Les expĂ©riences significatives, mĂȘme la façon dont vous lisez ces mots en ce moment, acquiĂšrent leur signification, entre autres, Ă  travers l'armure de l'inconscient (fondements inconscients de la foi et de la croyance). Cela comprend non seulement la biologie, mais aussi vos attitudes culturelles, vos expĂ©riences passĂ©es, vos Ă©motions, vos attentes et mĂȘme les caractĂ©ristiques des situations spĂ©cifiques dans lesquelles vous vous trouvez. Comme l'explique le philosophe Alve Noe dans son livre «Action in Perception» (2004), la perception est quelque chose que nous faisons activement, pas quelque chose que nous expĂ©rimentons passivement. Nos attentes, ainsi que les processus contextuels, aident Ă  dĂ©terminer comment nous comprenons ce que nous voyons, entendons, ressentons ou pensons, et ces processus sont diffĂ©rents pour chaque personne. Ils sont suffisamment puissants pour mĂȘme affecter les processus d'empathie apparemment subconscients (tels que l'excitation des neurones miroirs). Une Ă©tude rĂ©alisĂ©e Ă  la Northwestern University dans l'Illinois en 2010 a mesurĂ© les effets des prĂ©jugĂ©s raciaux sur une expĂ©rience stressante d'empathie (qui est le sentiment de la mĂȘme douleur ressentie par quelqu'un d'autre). Elle a montrĂ© que les prĂ©jugĂ©s raciaux assimilĂ©s rĂ©duisaient le degrĂ© auquel les participants ressentaient des expĂ©riences stressantes similaires par rapport Ă  la souffrance d'autres personnes en dehors du groupe racial qu'ils percevaient. Bien que presque tous nous soyons capables d'une expĂ©rience stressante d'empathie, nous partageons donc l'essence de cette partie, mĂȘme si l'activitĂ© des neurones miroirs peut ĂȘtre influencĂ©e par des prĂ©jugĂ©s internes.

Mon expĂ©rience de vie, par exemple, est basĂ©e sur les idĂ©es que j'ai acquises en tant qu'immigrant du Nicaragua aux États-Unis dans les annĂ©es 1980. Ils ne coĂŻncident pas avec les idĂ©es de Michael Sterling, un Afro-amĂ©ricain dont les yeux sont censĂ©s ĂȘtre vus par les participants Ă  l'expĂ©rience BP 1000 Cut Journey, une simulation d'attaques raciales. Bien que Michael soit Ă©galement liĂ© Ă  moi par l'apparence humaine externe (contrairement Ă  moi et Ă  la vache), et mĂȘme si nous partageons une biologie commune, le meilleur que je puisse espĂ©rer aprĂšs avoir participĂ© au 1000 Cut Journey est beaucoup de sympathie pour des gens comme Michael. Je ne peux pas me dĂ©barrasser de ma subjectivitĂ© pour tout voir ou tout expĂ©rimenter de son point de vue. Ce serait une erreur si je pensais que le 1000 Cut Journey me permettait d'ĂȘtre Ă  sa place.

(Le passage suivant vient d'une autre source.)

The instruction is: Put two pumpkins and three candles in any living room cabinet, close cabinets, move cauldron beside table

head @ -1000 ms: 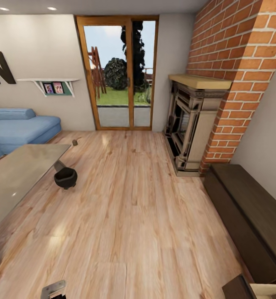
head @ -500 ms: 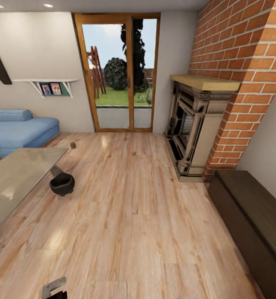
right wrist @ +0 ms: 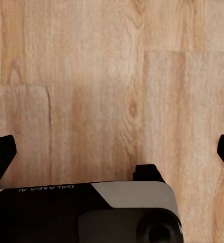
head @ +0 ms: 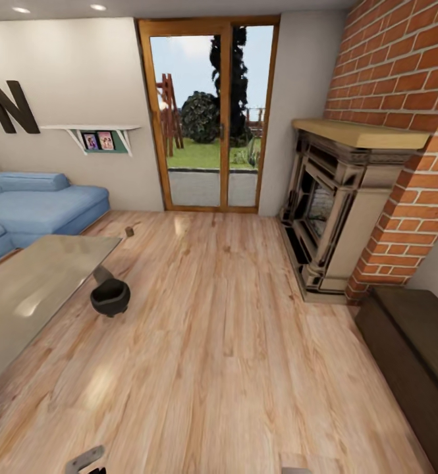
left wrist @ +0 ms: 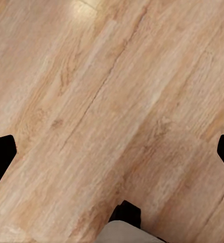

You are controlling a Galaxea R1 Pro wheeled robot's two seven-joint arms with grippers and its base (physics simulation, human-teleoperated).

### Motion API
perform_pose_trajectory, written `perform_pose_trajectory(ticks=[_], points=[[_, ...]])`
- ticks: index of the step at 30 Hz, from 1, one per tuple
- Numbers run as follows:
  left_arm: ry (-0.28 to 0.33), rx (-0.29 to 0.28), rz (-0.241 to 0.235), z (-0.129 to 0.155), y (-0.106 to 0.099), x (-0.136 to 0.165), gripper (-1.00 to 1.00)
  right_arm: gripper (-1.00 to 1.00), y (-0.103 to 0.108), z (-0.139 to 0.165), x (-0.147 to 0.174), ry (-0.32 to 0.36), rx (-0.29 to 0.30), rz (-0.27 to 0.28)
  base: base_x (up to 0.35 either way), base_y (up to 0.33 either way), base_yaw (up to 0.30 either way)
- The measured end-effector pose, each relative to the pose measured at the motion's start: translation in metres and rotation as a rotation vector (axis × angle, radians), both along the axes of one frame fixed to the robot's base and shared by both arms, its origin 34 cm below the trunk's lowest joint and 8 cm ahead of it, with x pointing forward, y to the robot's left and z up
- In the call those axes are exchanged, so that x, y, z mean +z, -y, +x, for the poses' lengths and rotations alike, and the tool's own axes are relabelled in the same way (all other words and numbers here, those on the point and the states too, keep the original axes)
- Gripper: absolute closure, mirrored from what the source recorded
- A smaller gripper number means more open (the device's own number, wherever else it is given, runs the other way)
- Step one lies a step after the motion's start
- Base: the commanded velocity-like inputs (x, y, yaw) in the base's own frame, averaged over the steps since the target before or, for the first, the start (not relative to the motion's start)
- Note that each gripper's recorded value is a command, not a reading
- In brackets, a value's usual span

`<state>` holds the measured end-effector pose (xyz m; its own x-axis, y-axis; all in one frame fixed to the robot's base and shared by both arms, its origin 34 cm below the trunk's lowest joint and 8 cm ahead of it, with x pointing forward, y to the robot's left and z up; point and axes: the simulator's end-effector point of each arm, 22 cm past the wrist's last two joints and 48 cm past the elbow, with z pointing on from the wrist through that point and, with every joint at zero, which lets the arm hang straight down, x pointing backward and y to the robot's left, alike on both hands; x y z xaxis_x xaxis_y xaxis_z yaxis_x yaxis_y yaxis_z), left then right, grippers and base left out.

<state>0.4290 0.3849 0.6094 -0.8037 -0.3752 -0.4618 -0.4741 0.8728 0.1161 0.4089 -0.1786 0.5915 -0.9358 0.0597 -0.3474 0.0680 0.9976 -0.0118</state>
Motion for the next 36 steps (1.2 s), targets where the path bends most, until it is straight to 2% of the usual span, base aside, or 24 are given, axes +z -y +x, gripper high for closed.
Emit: perform_pose_trajectory(ticks=[2,6,17,22,36], points=[[0.018,0.004,0.014,-0.002,-0.002,0.0,-1.0,-1.0,0.0,0.002,0.001,0.01,-0.002,0.001,0.335,0.001,0.016],[0.035,-0.003,0.007,0.0,0.013,-0.001,-1.0,-1.0,0.0,0.006,0.002,0.031,-0.005,0.002,0.335,0.0,0.004],[0.038,-0.009,-0.001,0.0,0.021,-0.002,-1.0,-1.0,0.002,0.01,0.004,0.05,-0.012,-0.001,0.335,-0.007,0.0],[0.041,-0.016,-0.012,0.002,0.031,-0.003,-1.0,-1.0,0.004,0.009,0.003,0.049,-0.012,-0.004,0.335,-0.054,0.0],[0.042,-0.015,-0.014,0.001,0.033,-0.003,-1.0,-1.0,0.014,0.008,0.002,0.046,-0.028,-0.015,0.335,-0.061,0.0]])
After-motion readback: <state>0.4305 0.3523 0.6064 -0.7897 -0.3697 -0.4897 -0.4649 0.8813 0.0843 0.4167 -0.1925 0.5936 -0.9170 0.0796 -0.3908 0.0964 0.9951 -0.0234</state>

L'empathie et la sympathie ne sont pas la mĂȘme chose, et il est important de les distinguer. Imaginez si je conclus qu'ĂȘtre sans-abri n'est pas si mal parce que j'ai apprĂ©ciĂ© les piĂšces fascinantes du puzzle de l'expĂ©rience Becoming Homeless BP. Pire encore, imaginez si je croyais avoir une meilleure idĂ©e de ce que signifiait ĂȘtre sans-abri, et ce plaisir que je ressentais m'a laissĂ© l'impression que tout n'Ă©tait pas aussi mauvais que je le craignais. Je pourrais changer d'avis sur les sans-abri et les types de mesures politiques pour lesquelles j'ai votĂ©. De telles tentatives infructueuses de sympathie inhĂ©rentes Ă  de fausses croyances sur la capacitĂ© de BP Ă  faire preuve d'empathie peuvent ĂȘtre Ă©vitĂ©es. BP est un outil important, et la recherche montre qu'il peut radicalement affecter notre façon de penser le monde. Mais il ne faut pas ĂȘtre trop hĂątif et supposer qu'il nous fournit une comprĂ©hension vĂ©ridique et empathique Ă  la premiĂšre personne. Ce serait vraiment stupide comme une vache.